== Segment start ==

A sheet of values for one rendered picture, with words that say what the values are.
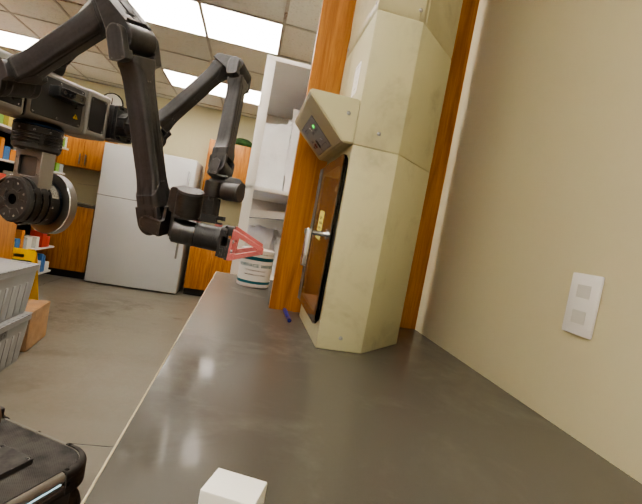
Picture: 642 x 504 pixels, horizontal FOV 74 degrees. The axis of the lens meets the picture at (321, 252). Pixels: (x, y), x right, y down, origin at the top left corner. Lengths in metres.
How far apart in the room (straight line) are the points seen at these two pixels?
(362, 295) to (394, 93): 0.46
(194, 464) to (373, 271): 0.62
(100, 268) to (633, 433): 5.84
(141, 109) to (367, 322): 0.68
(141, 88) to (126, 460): 0.73
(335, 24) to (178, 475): 1.27
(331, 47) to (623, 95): 0.80
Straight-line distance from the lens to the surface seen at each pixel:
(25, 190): 1.55
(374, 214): 0.99
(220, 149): 1.43
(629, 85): 1.00
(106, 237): 6.10
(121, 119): 1.71
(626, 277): 0.88
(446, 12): 1.24
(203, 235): 0.98
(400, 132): 1.03
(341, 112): 1.00
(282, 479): 0.52
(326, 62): 1.42
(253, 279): 1.67
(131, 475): 0.51
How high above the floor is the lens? 1.21
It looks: 3 degrees down
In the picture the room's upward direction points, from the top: 10 degrees clockwise
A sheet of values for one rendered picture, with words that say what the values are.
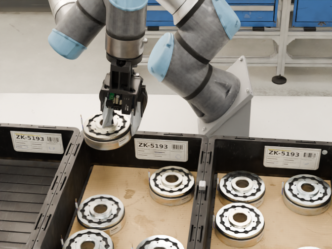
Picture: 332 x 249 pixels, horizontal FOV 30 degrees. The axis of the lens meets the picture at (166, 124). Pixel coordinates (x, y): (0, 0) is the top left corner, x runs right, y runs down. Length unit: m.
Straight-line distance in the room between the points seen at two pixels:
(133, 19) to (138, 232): 0.46
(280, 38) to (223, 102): 1.67
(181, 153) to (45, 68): 2.23
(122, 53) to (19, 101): 0.90
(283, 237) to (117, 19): 0.57
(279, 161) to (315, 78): 2.04
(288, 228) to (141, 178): 0.36
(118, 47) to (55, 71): 2.40
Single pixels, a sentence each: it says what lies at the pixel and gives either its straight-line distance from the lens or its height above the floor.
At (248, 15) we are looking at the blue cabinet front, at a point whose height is 0.39.
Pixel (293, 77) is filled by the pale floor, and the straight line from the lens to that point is 3.45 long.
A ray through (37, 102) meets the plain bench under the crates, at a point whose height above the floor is 0.70.
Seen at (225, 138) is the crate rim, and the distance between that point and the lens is 1.42.
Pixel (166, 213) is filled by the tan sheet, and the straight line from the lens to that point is 1.37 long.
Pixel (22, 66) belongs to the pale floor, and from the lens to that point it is 3.66.
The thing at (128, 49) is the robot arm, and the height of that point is 1.22.
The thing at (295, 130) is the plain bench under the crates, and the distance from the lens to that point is 1.85.
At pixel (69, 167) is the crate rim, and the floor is 0.93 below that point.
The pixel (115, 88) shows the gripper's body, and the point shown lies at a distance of 1.20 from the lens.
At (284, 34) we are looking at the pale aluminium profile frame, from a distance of 3.25.
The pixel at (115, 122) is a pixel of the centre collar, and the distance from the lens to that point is 1.33.
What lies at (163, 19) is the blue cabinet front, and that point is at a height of 0.36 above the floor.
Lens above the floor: 1.78
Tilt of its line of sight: 36 degrees down
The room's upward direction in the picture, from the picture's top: 2 degrees counter-clockwise
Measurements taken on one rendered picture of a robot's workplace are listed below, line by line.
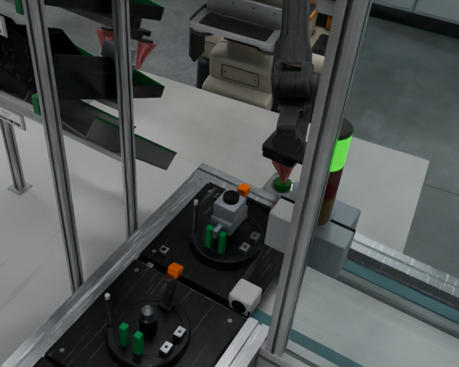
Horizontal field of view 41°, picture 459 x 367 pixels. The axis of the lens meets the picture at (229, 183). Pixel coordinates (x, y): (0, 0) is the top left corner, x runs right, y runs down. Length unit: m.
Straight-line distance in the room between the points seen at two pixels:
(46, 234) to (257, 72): 0.82
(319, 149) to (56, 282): 0.71
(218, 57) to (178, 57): 1.69
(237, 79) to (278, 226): 1.06
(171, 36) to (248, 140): 2.22
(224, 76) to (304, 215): 1.15
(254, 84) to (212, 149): 0.38
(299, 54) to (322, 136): 0.44
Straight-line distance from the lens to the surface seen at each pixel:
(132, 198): 1.21
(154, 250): 1.18
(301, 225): 0.84
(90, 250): 1.33
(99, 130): 1.10
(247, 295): 1.10
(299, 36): 1.16
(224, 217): 1.12
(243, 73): 1.88
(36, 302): 1.27
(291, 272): 0.91
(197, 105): 1.72
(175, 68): 3.48
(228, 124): 1.66
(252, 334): 1.10
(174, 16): 3.99
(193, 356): 1.05
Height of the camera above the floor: 1.86
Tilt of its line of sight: 43 degrees down
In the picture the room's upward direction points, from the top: 6 degrees clockwise
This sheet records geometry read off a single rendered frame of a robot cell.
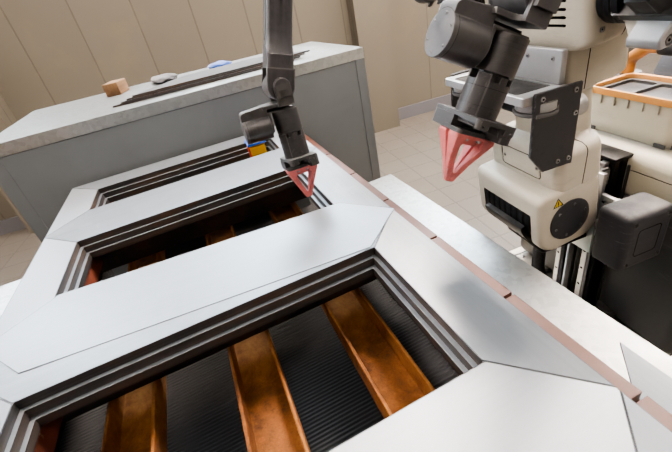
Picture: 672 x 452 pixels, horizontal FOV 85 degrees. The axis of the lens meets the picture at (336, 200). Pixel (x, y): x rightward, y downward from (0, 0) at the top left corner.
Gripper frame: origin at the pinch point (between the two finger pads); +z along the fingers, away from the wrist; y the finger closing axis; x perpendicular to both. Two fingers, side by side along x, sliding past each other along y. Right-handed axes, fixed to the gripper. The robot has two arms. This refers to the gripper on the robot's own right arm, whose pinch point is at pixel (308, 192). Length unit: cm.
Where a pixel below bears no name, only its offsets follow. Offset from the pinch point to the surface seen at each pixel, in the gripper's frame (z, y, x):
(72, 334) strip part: 5, 16, -47
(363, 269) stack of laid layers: 9.9, 25.7, 0.0
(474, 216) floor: 67, -84, 108
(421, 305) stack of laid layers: 11.6, 39.2, 2.8
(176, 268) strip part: 3.2, 9.0, -30.7
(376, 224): 5.1, 20.3, 6.5
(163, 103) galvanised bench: -31, -58, -26
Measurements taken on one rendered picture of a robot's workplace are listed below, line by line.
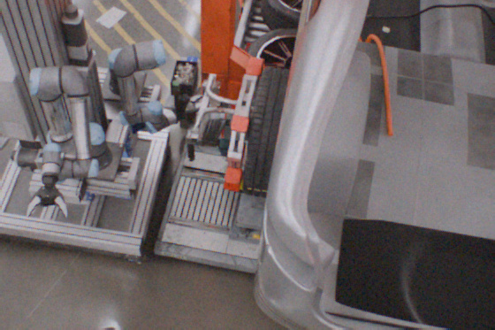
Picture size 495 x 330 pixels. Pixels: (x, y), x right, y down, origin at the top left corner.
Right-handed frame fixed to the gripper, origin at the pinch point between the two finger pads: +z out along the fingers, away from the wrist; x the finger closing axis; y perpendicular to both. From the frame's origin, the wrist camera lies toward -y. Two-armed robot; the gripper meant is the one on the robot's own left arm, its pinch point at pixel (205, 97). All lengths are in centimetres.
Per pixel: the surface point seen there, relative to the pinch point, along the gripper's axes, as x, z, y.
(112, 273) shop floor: 24, -81, 83
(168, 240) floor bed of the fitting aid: 26, -43, 75
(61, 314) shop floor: 30, -118, 83
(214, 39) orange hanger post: -19.4, 17.9, -18.1
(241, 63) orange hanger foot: -12.1, 31.9, 1.9
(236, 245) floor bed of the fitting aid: 51, -12, 75
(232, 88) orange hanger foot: -11.6, 25.5, 18.7
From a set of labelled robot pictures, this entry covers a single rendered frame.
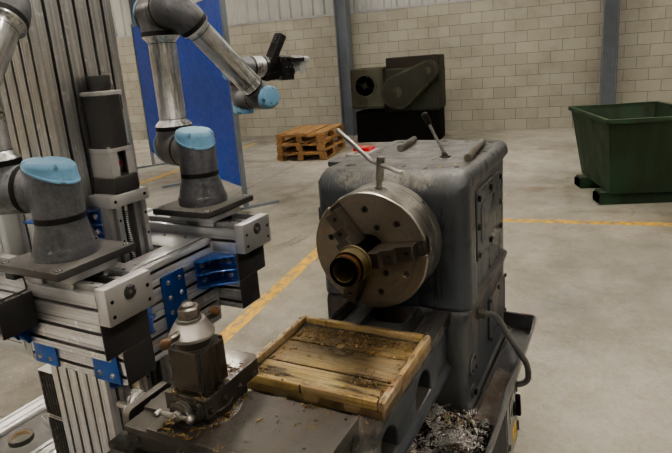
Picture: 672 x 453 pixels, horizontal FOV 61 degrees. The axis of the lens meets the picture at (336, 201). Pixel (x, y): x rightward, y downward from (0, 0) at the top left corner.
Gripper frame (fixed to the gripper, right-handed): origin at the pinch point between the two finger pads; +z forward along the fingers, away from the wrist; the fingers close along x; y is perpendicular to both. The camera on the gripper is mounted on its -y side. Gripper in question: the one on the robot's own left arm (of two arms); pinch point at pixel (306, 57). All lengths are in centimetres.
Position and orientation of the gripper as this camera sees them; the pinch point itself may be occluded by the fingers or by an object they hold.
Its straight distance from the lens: 220.3
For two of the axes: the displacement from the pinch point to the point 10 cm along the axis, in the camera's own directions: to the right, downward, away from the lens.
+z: 7.6, -2.1, 6.2
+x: 6.6, 2.7, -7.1
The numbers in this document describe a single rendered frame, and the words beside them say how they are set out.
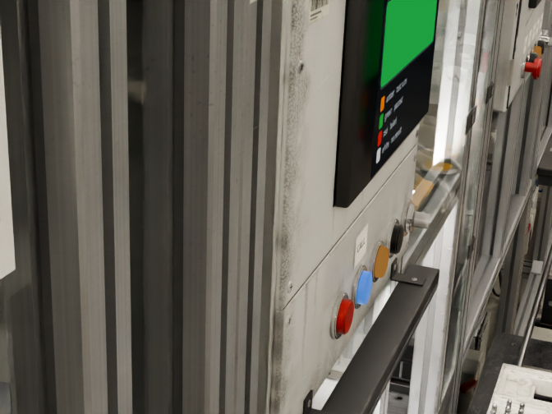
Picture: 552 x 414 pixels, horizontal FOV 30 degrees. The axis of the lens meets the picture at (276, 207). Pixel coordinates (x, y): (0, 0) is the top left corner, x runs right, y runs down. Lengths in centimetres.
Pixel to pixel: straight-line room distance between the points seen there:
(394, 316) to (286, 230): 32
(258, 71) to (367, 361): 36
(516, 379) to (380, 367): 103
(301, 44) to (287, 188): 9
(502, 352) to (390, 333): 145
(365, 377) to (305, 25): 35
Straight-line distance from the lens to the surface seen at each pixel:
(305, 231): 73
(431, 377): 166
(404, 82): 87
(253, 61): 61
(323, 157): 75
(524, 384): 187
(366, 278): 91
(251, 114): 62
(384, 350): 93
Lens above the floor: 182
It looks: 22 degrees down
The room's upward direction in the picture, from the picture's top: 2 degrees clockwise
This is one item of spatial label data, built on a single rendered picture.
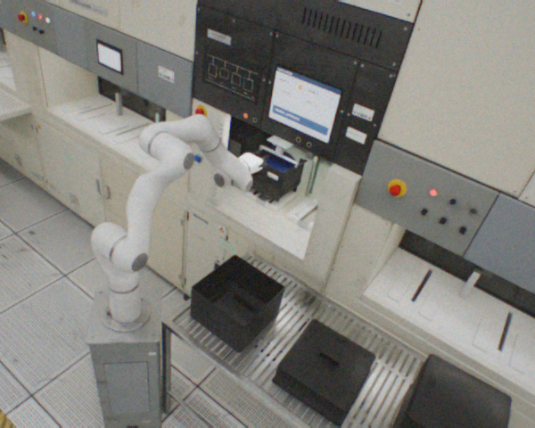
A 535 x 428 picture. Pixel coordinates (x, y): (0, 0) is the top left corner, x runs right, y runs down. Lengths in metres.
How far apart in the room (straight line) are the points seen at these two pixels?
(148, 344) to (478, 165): 1.36
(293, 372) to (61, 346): 1.55
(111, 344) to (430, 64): 1.51
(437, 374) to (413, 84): 0.96
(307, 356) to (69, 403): 1.37
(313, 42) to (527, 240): 0.97
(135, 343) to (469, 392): 1.21
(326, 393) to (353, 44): 1.19
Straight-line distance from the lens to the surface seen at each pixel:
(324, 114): 1.63
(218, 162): 1.72
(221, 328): 1.71
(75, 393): 2.57
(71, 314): 2.89
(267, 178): 2.17
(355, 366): 1.69
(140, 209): 1.50
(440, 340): 1.93
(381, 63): 1.51
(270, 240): 2.05
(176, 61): 2.05
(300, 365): 1.63
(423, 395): 1.54
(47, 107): 3.26
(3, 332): 2.91
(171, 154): 1.43
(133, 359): 1.88
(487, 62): 1.43
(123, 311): 1.75
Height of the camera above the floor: 2.20
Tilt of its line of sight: 37 degrees down
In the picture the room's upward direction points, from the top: 10 degrees clockwise

== Segment end ==

→ **WHAT IS REQUIRED**
Transcribe exactly, and only, the lines that extend from the one containing "(355, 366): 1.69" to the end of the records above, inclusive of both.

→ **TASK RESPONSE**
(355, 366): 1.69
(140, 209): 1.50
(440, 340): 1.93
(381, 63): 1.51
(270, 240): 2.05
(176, 61): 2.05
(300, 365): 1.63
(423, 395): 1.54
(47, 107): 3.26
(3, 332): 2.91
(171, 154): 1.43
(133, 359): 1.88
(487, 62): 1.43
(123, 311): 1.75
Height of the camera above the floor: 2.20
Tilt of its line of sight: 37 degrees down
In the picture the room's upward direction points, from the top: 10 degrees clockwise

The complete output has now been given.